▶ THE TASK
Which lines below contain the word "evenodd"? Copy each of them.

▶ Items listed in a dataset
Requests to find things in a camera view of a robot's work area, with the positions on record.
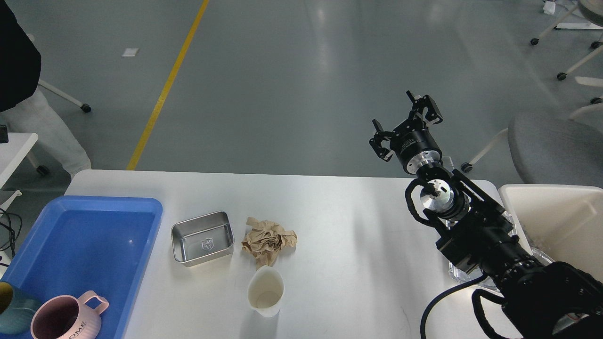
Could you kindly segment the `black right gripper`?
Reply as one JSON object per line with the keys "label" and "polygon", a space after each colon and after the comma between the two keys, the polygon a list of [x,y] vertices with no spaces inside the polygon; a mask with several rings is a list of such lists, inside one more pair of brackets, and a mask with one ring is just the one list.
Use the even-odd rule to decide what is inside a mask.
{"label": "black right gripper", "polygon": [[[441,164],[442,151],[429,133],[429,127],[443,122],[437,104],[429,95],[413,95],[406,92],[413,103],[407,120],[394,131],[385,131],[377,119],[371,122],[375,128],[369,140],[375,154],[385,162],[396,155],[404,171],[415,175],[427,164]],[[390,149],[383,147],[384,141],[390,141]]]}

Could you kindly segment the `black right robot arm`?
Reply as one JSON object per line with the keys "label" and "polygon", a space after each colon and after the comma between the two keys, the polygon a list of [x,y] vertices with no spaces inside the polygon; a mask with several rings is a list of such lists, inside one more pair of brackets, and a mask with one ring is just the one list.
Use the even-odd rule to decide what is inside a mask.
{"label": "black right robot arm", "polygon": [[485,317],[482,299],[498,304],[523,339],[600,339],[602,337],[602,283],[566,262],[544,265],[528,253],[517,235],[511,215],[494,198],[459,170],[443,166],[442,152],[428,128],[443,116],[429,95],[407,91],[413,106],[409,116],[392,131],[373,120],[369,144],[384,161],[397,156],[404,171],[415,178],[405,189],[412,217],[439,234],[435,243],[452,266],[480,277],[437,295],[420,320],[420,336],[440,300],[464,288],[491,279],[495,295],[476,289],[471,295],[474,316],[489,339],[499,339]]}

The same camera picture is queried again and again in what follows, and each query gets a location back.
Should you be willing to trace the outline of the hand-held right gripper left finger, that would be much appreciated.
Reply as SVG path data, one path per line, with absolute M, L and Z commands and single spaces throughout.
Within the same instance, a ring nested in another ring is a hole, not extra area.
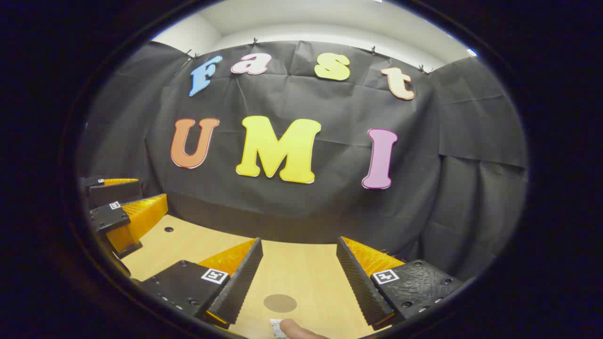
M 178 313 L 228 330 L 237 321 L 262 258 L 262 240 L 254 238 L 198 263 L 179 260 L 137 284 Z

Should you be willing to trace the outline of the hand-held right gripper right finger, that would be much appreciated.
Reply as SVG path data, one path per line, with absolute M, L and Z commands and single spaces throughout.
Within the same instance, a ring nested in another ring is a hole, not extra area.
M 336 256 L 362 315 L 376 331 L 424 313 L 464 286 L 426 260 L 403 262 L 344 236 L 337 240 Z

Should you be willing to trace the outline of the round brown coaster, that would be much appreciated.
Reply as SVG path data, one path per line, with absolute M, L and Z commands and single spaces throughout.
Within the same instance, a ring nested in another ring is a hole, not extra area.
M 297 308 L 295 298 L 285 294 L 271 294 L 263 299 L 263 305 L 274 313 L 290 313 Z

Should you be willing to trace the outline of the wooden desktop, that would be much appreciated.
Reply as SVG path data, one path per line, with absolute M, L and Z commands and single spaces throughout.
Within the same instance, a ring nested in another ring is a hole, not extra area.
M 178 260 L 198 263 L 245 241 L 247 237 L 166 215 L 142 236 L 142 249 L 123 258 L 123 263 L 132 277 L 142 281 Z M 336 245 L 263 240 L 262 248 L 262 261 L 230 332 L 249 339 L 274 339 L 269 319 L 291 318 L 330 339 L 373 334 L 336 257 Z M 295 298 L 297 308 L 290 313 L 269 311 L 263 300 L 271 294 Z

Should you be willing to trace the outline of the black backdrop cloth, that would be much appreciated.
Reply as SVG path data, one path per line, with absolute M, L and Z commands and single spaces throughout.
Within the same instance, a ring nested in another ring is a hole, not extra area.
M 321 124 L 315 182 L 236 174 L 243 119 L 282 135 Z M 339 236 L 460 279 L 514 232 L 528 178 L 525 137 L 499 79 L 467 58 L 430 74 L 317 41 L 263 41 L 187 60 L 151 42 L 111 75 L 81 140 L 82 176 L 139 178 L 170 213 L 222 232 L 329 244 Z

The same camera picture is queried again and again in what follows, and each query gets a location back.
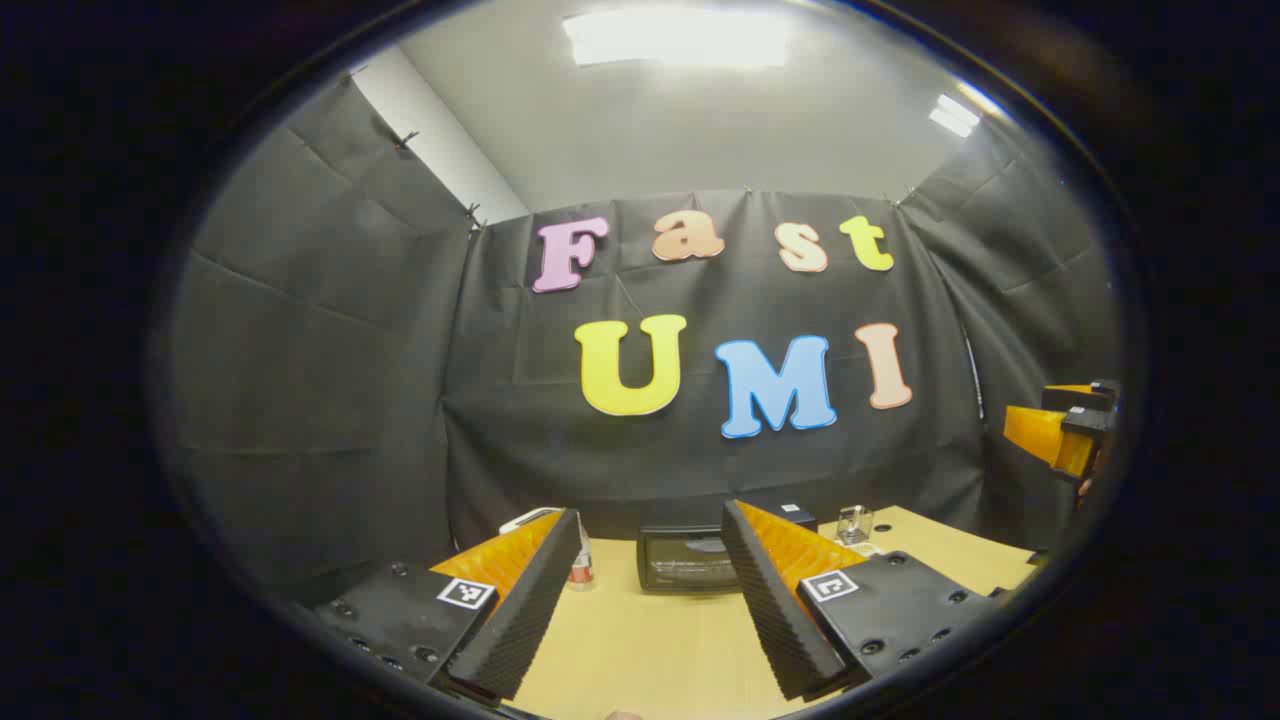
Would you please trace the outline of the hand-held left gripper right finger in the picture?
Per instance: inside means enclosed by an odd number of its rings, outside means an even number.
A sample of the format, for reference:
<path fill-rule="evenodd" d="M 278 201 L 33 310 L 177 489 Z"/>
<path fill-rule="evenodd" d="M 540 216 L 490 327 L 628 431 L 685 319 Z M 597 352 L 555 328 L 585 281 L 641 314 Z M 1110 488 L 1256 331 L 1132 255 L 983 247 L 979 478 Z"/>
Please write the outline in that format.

▶ RESPONSE AREA
<path fill-rule="evenodd" d="M 278 201 L 33 310 L 177 489 Z"/>
<path fill-rule="evenodd" d="M 540 216 L 490 327 L 628 431 L 685 319 Z M 597 352 L 555 328 L 585 281 L 641 314 Z M 1110 488 L 1256 331 L 1132 255 L 983 247 L 979 478 Z"/>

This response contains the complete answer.